◆ THE DATA
#####
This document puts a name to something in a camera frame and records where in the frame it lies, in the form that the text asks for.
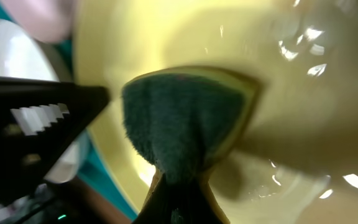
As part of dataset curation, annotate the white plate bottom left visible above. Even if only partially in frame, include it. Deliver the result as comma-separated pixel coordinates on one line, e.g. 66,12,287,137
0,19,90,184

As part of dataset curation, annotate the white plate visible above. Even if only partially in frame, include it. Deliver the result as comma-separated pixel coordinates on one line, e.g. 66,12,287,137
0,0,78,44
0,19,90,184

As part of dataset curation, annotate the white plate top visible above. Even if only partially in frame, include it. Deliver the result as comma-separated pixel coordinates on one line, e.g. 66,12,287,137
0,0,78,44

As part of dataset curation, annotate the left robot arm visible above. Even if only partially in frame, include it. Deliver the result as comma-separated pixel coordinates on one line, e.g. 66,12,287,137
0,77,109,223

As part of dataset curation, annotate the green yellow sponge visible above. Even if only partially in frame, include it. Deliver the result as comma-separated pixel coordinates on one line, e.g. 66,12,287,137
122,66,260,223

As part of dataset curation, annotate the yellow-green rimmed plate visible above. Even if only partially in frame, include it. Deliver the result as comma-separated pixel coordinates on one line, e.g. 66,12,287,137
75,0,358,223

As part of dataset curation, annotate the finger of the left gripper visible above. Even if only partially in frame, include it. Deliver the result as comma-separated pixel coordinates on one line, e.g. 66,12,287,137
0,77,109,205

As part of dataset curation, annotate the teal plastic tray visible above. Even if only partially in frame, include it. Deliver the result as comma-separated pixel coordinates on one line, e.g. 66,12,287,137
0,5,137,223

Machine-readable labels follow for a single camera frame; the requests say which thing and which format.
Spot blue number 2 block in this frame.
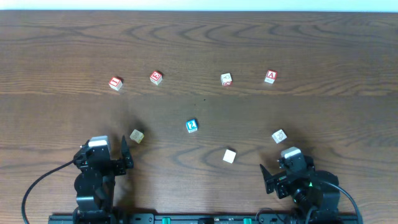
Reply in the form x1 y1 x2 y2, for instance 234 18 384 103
#####
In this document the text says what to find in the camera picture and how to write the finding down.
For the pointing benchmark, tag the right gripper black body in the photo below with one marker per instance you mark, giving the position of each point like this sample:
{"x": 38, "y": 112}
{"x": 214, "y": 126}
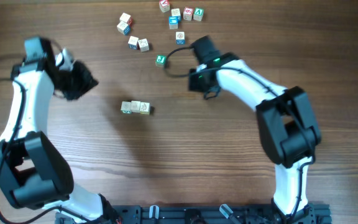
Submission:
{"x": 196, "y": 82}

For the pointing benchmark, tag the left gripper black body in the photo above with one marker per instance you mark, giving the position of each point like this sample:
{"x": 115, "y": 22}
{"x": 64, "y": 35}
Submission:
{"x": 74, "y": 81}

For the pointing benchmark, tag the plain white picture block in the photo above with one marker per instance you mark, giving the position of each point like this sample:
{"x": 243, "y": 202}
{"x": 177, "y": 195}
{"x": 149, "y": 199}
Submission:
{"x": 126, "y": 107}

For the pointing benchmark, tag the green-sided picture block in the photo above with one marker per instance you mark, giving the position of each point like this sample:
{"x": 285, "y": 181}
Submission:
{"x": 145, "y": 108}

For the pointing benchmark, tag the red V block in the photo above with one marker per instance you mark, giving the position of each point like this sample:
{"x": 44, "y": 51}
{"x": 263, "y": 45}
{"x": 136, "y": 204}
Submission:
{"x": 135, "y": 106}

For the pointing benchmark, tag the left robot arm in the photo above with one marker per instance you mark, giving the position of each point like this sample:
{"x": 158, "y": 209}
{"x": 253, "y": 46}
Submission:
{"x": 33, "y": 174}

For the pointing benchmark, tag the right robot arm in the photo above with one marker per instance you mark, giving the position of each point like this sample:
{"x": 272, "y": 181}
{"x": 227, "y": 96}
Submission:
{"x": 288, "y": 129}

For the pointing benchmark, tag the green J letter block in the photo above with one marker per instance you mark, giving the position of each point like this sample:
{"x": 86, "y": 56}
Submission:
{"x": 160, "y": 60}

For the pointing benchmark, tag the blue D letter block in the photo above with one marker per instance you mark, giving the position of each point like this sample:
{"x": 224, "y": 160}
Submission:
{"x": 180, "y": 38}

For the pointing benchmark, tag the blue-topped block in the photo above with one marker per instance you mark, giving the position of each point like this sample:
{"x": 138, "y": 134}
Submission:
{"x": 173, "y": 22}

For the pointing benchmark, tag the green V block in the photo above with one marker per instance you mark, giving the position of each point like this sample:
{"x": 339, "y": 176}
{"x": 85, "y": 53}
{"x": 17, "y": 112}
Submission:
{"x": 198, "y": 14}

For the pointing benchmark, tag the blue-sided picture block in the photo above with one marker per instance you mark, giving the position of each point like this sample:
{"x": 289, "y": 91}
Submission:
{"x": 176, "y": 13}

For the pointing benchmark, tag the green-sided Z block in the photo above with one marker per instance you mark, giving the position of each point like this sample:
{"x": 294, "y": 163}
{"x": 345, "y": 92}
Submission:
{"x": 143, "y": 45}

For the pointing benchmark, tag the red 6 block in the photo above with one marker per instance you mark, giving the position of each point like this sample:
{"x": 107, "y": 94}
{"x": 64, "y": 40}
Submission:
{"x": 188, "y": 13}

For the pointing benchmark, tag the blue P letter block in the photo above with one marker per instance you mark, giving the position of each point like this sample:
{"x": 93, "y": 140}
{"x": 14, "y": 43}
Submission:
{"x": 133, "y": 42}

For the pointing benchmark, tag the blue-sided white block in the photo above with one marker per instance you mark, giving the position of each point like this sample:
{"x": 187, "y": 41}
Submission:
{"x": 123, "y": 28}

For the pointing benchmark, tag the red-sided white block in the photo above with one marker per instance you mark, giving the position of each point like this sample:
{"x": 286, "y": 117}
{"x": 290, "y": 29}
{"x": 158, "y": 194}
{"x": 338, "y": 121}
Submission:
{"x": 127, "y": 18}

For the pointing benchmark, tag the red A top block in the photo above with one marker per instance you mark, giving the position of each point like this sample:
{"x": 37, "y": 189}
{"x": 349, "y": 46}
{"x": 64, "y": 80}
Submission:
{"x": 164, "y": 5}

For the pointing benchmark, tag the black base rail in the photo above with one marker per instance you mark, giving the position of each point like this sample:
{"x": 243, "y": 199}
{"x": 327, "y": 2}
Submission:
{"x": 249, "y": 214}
#####
◆ DIRECTIONS
What you return from the records above should be exactly everything from the line with "As part of dataset curation, annotate the teal" down to the line with "Reply in the", both kept, and no pictures.

◆ EXERCISE RESULT
As part of dataset curation, annotate the teal plastic tray visible above. Even if only partially in frame, include it. Deliver the result as comma-separated pixel coordinates on one line, e.g. 66,12,287,137
0,5,137,223

Machine-readable labels follow for a single camera frame; the requests say which thing and which format.
Spot blue number 2 block in this frame.
Reply in the form x1 y1 x2 y2, for instance 234 18 384 103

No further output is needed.